----- Data supplied

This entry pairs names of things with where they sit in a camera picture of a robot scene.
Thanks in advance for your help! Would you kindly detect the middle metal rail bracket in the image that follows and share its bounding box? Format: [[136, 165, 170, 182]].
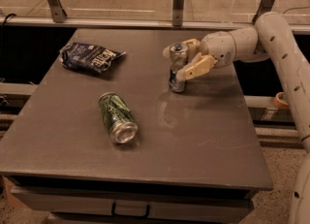
[[171, 0, 184, 27]]

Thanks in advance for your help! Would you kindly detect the right metal rail bracket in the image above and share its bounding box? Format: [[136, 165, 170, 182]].
[[251, 0, 282, 25]]

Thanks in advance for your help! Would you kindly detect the dark blue chip bag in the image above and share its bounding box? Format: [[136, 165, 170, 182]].
[[58, 42, 125, 75]]

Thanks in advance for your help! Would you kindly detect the green soda can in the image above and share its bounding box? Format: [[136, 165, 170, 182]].
[[98, 92, 138, 144]]

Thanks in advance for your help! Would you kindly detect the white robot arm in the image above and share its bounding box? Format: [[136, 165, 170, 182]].
[[163, 12, 310, 224]]

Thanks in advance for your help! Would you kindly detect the silver blue redbull can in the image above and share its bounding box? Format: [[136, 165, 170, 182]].
[[169, 43, 189, 93]]

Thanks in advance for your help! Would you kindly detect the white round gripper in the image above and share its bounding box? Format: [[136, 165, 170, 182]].
[[163, 31, 236, 81]]

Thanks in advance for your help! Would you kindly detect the orange tape roll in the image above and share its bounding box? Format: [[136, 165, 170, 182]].
[[274, 92, 289, 109]]

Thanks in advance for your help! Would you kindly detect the grey drawer with black handle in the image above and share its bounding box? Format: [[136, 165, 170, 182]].
[[11, 186, 253, 224]]

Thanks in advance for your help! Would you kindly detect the black cable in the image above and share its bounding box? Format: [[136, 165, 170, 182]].
[[0, 13, 17, 61]]

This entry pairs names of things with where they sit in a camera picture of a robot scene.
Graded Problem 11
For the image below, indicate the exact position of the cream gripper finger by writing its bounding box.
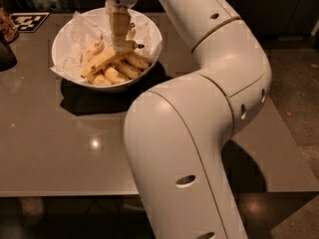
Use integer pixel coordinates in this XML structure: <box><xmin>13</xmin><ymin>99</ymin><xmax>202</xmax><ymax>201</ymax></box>
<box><xmin>106</xmin><ymin>3</ymin><xmax>134</xmax><ymax>53</ymax></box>

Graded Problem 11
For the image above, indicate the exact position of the long top banana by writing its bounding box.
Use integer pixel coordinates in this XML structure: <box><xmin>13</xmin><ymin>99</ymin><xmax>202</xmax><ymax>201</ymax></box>
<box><xmin>81</xmin><ymin>40</ymin><xmax>144</xmax><ymax>78</ymax></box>

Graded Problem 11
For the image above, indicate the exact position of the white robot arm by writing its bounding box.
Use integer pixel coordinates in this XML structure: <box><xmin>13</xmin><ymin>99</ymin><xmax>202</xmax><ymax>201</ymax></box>
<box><xmin>124</xmin><ymin>0</ymin><xmax>271</xmax><ymax>239</ymax></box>

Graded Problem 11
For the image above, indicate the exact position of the white bowl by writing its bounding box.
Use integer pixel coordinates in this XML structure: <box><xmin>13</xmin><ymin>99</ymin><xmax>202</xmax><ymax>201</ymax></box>
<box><xmin>51</xmin><ymin>6</ymin><xmax>163</xmax><ymax>94</ymax></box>

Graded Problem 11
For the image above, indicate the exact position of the banana back left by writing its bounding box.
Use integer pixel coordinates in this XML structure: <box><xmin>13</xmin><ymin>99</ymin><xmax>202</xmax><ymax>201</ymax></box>
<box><xmin>82</xmin><ymin>35</ymin><xmax>103</xmax><ymax>64</ymax></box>

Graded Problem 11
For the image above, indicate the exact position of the banana right front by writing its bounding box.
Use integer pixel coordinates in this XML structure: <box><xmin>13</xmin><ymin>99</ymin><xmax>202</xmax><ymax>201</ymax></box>
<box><xmin>125</xmin><ymin>53</ymin><xmax>152</xmax><ymax>71</ymax></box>

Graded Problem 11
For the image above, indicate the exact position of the banana middle front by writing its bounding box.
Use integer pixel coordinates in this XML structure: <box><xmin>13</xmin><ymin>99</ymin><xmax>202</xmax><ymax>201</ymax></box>
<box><xmin>115</xmin><ymin>61</ymin><xmax>142</xmax><ymax>79</ymax></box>

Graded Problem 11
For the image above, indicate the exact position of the banana centre front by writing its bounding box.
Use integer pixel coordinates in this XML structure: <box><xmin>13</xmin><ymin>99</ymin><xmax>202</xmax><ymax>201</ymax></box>
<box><xmin>103</xmin><ymin>67</ymin><xmax>129</xmax><ymax>85</ymax></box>

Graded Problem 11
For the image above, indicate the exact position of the banana left front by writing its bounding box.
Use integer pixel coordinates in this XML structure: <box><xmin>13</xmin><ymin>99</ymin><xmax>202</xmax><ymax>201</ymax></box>
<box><xmin>87</xmin><ymin>72</ymin><xmax>113</xmax><ymax>86</ymax></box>

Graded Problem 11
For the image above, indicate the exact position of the white paper liner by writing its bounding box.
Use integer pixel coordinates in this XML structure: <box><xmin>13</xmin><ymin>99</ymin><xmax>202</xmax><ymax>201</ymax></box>
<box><xmin>49</xmin><ymin>11</ymin><xmax>162</xmax><ymax>84</ymax></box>

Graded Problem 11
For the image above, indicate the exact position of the black white fiducial marker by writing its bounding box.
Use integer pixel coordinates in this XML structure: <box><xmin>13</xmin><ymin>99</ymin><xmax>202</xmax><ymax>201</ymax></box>
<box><xmin>10</xmin><ymin>12</ymin><xmax>50</xmax><ymax>33</ymax></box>

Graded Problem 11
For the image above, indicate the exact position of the brown patterned object top left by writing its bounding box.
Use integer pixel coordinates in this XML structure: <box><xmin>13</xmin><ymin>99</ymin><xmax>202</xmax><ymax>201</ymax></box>
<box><xmin>0</xmin><ymin>7</ymin><xmax>19</xmax><ymax>43</ymax></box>

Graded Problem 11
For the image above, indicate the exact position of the dark object left edge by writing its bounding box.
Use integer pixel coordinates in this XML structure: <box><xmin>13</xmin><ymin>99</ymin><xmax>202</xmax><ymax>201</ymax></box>
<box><xmin>0</xmin><ymin>32</ymin><xmax>17</xmax><ymax>71</ymax></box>

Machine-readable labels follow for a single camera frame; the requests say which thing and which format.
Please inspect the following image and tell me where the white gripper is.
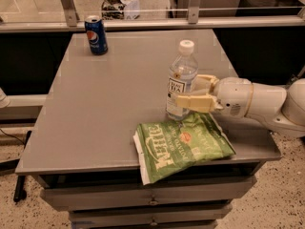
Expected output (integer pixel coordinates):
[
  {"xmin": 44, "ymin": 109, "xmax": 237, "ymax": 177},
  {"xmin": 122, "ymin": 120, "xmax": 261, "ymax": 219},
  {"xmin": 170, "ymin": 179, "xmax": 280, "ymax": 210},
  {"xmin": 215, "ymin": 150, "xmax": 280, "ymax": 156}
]
[{"xmin": 175, "ymin": 74, "xmax": 254, "ymax": 117}]

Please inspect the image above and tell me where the clear plastic water bottle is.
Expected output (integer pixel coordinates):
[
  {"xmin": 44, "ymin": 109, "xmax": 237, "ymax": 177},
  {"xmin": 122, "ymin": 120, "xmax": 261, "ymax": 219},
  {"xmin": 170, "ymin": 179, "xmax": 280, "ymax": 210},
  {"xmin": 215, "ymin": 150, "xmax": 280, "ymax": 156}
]
[{"xmin": 166, "ymin": 40, "xmax": 198, "ymax": 120}]

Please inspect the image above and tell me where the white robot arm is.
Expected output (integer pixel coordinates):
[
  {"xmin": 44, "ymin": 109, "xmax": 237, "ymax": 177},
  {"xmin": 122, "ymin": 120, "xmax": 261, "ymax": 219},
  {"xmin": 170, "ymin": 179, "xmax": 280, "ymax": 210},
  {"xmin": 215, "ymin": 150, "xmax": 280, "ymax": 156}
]
[{"xmin": 174, "ymin": 74, "xmax": 305, "ymax": 137}]

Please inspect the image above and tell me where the green jalapeno chip bag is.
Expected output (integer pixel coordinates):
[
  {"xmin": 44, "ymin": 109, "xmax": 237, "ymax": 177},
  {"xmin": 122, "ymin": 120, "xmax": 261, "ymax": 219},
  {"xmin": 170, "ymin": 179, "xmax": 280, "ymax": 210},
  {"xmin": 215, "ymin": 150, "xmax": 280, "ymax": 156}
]
[{"xmin": 133, "ymin": 113, "xmax": 235, "ymax": 185}]

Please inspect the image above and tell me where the white plastic bag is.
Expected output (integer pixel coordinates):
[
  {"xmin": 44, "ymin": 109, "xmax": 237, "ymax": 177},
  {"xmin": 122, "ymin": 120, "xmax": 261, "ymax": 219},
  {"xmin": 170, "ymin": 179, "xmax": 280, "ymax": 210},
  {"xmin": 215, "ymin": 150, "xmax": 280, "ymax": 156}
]
[{"xmin": 101, "ymin": 0, "xmax": 140, "ymax": 20}]

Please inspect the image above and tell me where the blue Pepsi soda can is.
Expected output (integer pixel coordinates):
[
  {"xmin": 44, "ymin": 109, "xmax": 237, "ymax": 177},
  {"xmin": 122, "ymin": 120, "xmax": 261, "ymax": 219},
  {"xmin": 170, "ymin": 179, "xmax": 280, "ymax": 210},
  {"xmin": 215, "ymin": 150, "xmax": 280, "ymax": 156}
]
[{"xmin": 85, "ymin": 15, "xmax": 108, "ymax": 55}]

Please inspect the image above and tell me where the grey drawer cabinet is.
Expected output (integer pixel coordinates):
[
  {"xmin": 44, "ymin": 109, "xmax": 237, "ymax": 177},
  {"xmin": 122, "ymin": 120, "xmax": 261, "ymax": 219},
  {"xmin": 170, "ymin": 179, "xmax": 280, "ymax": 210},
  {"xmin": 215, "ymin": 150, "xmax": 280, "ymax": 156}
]
[{"xmin": 16, "ymin": 30, "xmax": 280, "ymax": 229}]

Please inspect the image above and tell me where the lower grey drawer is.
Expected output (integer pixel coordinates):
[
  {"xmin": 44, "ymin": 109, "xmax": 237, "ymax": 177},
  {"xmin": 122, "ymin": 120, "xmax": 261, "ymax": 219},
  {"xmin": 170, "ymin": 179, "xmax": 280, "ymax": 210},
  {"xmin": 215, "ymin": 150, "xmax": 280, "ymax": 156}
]
[{"xmin": 70, "ymin": 203, "xmax": 232, "ymax": 229}]

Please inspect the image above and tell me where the grey drawer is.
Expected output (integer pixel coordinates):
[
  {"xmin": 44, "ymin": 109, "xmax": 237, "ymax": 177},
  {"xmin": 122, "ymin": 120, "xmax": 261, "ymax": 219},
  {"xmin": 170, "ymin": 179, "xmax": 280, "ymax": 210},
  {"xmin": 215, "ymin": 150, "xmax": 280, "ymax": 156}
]
[
  {"xmin": 41, "ymin": 176, "xmax": 256, "ymax": 211},
  {"xmin": 70, "ymin": 203, "xmax": 232, "ymax": 229}
]

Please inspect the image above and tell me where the upper grey drawer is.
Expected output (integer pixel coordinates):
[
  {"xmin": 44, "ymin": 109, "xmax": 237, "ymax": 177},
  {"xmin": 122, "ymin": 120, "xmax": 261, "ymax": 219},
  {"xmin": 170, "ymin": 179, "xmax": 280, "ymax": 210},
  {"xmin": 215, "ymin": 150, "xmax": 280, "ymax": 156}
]
[{"xmin": 41, "ymin": 176, "xmax": 256, "ymax": 211}]

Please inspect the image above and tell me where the black floor stand leg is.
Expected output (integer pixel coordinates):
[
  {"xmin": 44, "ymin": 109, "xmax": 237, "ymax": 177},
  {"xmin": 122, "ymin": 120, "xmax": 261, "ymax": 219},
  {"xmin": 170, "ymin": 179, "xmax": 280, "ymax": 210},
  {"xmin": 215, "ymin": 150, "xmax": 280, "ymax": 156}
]
[{"xmin": 12, "ymin": 130, "xmax": 32, "ymax": 203}]

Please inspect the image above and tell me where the metal window frame rail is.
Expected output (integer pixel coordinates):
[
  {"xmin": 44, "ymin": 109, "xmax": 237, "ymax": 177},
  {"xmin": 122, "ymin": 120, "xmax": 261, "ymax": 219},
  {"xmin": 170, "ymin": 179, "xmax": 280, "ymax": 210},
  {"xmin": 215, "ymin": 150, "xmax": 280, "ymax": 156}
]
[{"xmin": 0, "ymin": 15, "xmax": 305, "ymax": 33}]

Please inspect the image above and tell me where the black cable on floor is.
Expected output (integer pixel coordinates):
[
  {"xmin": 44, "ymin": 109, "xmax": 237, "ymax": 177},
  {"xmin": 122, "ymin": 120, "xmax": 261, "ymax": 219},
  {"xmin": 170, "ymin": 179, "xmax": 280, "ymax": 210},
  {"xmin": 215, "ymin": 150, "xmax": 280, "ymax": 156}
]
[{"xmin": 0, "ymin": 127, "xmax": 27, "ymax": 146}]

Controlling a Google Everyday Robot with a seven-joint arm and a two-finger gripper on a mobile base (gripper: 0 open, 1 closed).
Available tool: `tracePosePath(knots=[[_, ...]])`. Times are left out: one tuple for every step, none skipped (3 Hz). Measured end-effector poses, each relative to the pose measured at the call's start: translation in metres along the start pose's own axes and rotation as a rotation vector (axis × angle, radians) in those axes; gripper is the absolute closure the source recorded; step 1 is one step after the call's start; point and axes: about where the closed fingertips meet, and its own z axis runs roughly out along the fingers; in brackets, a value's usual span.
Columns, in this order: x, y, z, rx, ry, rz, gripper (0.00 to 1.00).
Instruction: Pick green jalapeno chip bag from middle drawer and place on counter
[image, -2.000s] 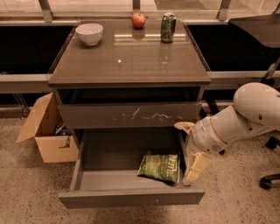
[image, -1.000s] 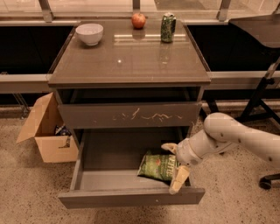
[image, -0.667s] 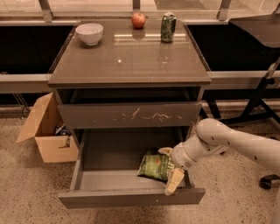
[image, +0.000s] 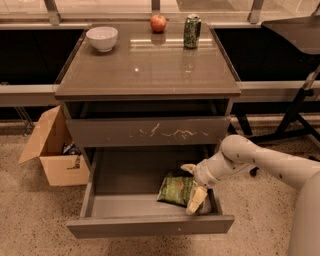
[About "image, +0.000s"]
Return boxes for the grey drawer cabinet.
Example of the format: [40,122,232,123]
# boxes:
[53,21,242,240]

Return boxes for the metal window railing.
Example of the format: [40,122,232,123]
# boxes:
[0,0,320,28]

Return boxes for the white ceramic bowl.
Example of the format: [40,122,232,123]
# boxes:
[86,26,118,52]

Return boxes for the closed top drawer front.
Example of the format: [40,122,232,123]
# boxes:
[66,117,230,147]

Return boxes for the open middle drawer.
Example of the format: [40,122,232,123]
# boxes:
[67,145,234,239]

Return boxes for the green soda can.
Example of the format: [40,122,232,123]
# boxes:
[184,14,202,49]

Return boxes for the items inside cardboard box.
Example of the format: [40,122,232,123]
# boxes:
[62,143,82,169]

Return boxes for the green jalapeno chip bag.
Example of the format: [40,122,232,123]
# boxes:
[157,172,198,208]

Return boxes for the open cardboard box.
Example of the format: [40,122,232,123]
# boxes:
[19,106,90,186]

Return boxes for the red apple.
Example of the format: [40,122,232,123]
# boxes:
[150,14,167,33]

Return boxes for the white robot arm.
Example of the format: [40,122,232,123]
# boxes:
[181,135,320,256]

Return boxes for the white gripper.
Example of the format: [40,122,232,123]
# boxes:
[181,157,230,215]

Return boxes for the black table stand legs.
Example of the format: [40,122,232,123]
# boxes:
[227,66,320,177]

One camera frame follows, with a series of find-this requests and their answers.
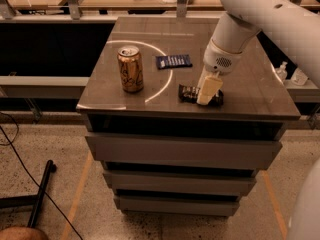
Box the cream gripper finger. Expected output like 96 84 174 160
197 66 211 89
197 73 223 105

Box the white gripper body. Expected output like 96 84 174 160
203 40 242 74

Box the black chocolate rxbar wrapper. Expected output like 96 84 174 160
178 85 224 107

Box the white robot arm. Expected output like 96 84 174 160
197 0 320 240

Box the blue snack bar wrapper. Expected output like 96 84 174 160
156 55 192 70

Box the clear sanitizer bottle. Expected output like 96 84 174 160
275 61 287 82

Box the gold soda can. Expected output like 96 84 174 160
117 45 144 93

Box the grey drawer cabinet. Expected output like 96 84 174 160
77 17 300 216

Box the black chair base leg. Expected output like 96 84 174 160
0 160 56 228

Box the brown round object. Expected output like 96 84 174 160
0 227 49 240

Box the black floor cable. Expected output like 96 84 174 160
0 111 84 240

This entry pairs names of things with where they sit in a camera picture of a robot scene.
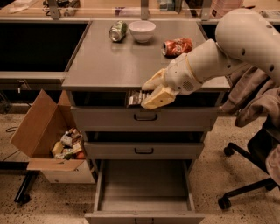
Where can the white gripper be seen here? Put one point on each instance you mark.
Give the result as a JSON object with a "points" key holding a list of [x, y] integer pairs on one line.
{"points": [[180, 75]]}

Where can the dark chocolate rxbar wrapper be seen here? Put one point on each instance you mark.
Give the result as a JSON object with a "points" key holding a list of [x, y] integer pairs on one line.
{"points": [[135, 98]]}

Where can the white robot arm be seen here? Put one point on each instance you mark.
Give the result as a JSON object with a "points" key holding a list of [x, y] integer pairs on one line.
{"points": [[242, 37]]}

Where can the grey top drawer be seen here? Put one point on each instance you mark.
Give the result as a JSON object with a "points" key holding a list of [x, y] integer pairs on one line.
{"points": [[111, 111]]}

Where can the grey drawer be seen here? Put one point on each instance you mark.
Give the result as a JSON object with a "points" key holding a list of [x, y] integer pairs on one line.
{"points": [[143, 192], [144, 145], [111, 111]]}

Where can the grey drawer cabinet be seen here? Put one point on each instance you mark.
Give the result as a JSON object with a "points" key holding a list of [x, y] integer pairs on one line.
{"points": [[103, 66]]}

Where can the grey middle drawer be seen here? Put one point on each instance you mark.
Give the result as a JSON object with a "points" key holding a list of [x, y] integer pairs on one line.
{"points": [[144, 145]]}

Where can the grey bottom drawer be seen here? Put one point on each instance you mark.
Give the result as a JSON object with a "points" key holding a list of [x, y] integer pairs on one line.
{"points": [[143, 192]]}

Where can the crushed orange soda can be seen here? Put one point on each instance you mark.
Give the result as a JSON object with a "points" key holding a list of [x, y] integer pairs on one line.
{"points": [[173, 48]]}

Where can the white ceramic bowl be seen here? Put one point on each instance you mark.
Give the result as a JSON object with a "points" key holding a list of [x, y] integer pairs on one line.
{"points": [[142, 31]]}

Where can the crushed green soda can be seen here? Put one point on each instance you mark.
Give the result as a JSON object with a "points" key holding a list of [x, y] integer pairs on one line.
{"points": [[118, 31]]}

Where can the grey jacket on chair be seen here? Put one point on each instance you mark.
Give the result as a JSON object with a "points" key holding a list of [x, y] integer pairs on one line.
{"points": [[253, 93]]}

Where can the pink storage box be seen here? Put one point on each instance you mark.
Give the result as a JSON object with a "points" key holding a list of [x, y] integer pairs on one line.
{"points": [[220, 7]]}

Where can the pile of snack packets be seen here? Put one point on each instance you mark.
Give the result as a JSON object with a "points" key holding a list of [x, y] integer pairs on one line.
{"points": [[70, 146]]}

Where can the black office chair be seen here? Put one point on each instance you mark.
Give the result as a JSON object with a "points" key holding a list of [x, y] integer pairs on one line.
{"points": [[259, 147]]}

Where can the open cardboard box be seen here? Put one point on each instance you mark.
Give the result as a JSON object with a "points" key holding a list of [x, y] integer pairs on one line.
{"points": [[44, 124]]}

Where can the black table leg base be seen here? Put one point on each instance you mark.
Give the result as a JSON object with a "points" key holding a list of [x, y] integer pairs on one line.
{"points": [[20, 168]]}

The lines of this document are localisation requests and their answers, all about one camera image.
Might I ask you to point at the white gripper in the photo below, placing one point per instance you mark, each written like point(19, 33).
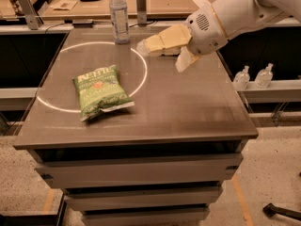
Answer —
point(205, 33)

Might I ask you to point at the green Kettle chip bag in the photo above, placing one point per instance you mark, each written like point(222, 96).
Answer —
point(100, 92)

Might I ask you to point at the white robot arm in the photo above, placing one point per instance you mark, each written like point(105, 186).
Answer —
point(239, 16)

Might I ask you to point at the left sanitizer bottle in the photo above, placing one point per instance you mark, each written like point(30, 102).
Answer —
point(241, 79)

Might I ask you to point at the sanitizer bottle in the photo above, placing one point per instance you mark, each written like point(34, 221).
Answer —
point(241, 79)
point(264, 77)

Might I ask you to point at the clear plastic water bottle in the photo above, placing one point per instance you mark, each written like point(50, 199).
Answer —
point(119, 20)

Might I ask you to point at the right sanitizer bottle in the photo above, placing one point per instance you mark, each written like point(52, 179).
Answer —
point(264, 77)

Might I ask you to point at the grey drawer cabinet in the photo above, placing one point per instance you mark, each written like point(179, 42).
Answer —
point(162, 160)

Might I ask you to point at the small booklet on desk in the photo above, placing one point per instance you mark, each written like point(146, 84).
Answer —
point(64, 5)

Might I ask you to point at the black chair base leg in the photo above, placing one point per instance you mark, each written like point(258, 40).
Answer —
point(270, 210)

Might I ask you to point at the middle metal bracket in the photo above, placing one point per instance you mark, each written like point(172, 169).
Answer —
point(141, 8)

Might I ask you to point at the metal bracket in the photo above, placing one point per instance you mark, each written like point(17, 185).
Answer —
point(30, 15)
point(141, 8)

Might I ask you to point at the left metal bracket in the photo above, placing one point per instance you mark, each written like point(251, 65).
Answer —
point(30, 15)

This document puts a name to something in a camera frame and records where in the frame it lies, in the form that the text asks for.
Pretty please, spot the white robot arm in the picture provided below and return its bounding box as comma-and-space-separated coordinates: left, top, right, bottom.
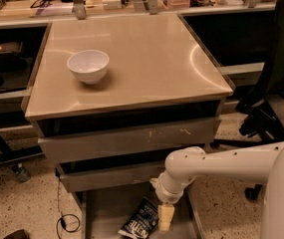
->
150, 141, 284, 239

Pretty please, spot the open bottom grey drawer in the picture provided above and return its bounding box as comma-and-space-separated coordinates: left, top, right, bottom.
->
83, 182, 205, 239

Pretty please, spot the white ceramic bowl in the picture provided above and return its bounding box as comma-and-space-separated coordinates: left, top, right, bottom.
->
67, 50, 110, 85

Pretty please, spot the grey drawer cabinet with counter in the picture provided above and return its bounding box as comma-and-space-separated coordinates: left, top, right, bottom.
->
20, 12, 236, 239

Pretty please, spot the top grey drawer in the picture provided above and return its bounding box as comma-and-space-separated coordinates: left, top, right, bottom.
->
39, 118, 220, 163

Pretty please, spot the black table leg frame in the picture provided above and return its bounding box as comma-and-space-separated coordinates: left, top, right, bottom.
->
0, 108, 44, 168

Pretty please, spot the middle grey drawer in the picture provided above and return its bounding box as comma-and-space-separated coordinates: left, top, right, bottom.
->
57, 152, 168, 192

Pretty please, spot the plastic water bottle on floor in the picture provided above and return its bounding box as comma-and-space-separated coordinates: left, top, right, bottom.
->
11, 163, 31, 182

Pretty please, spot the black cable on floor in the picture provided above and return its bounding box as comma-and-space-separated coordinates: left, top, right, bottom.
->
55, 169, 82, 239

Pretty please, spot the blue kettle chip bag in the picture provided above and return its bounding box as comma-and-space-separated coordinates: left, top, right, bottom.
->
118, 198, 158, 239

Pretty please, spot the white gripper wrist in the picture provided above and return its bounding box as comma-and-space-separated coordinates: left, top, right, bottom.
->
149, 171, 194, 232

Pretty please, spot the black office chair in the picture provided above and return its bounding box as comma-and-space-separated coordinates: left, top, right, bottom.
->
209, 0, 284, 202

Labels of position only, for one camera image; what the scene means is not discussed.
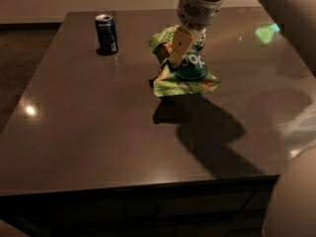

----------

Though the entries above contain pictures, none should be copied; reproduce only the lines between the one holding "Return boxes for the open cardboard box." and the one holding "Where can the dark", inclusive, exactly as written.

Return boxes for the open cardboard box.
Example of the format: [40,122,232,123]
# boxes:
[19,106,90,186]

Return boxes for the red apple.
Example of the format: [40,122,232,123]
# boxes:
[150,14,167,33]

Return boxes for the white robot arm.
Example of the format: [40,122,232,123]
# boxes:
[181,135,320,256]

Return boxes for the white gripper.
Example of the format: [40,122,232,123]
# boxes:
[181,157,230,215]

Return boxes for the black table stand legs.
Example of the format: [40,122,232,123]
# boxes:
[227,66,320,177]

One camera frame follows, with a series of find-this requests and their answers.
Box the cream gripper finger. Expected output like 96 84 174 160
197 66 211 89
197 73 223 105

Box the white gripper body. Expected output like 96 84 174 160
203 40 242 74

Box the black chocolate rxbar wrapper. Expected output like 96 84 174 160
178 85 224 107

Box the white robot arm. Expected output like 96 84 174 160
197 0 320 240

Box the blue snack bar wrapper. Expected output like 96 84 174 160
156 55 192 70

Box the clear sanitizer bottle. Expected output like 96 84 174 160
275 61 287 82

Box the gold soda can. Expected output like 96 84 174 160
117 45 144 93

Box the grey drawer cabinet. Expected output like 96 84 174 160
77 17 300 216

Box the black chair base leg. Expected output like 96 84 174 160
0 160 56 228

Box the brown round object. Expected output like 96 84 174 160
0 227 49 240

Box the black floor cable. Expected output like 96 84 174 160
0 111 84 240

This entry pairs names of things with where they sit in a camera picture of a robot scene.
Where can the white gripper be seen here? Put one point on each instance you mark.
Give the result as a JSON object with a "points" key holding a list of [x, y] integer pairs on one line.
{"points": [[180, 75]]}

Where can the dark chocolate rxbar wrapper be seen here? Put one point on each instance you mark.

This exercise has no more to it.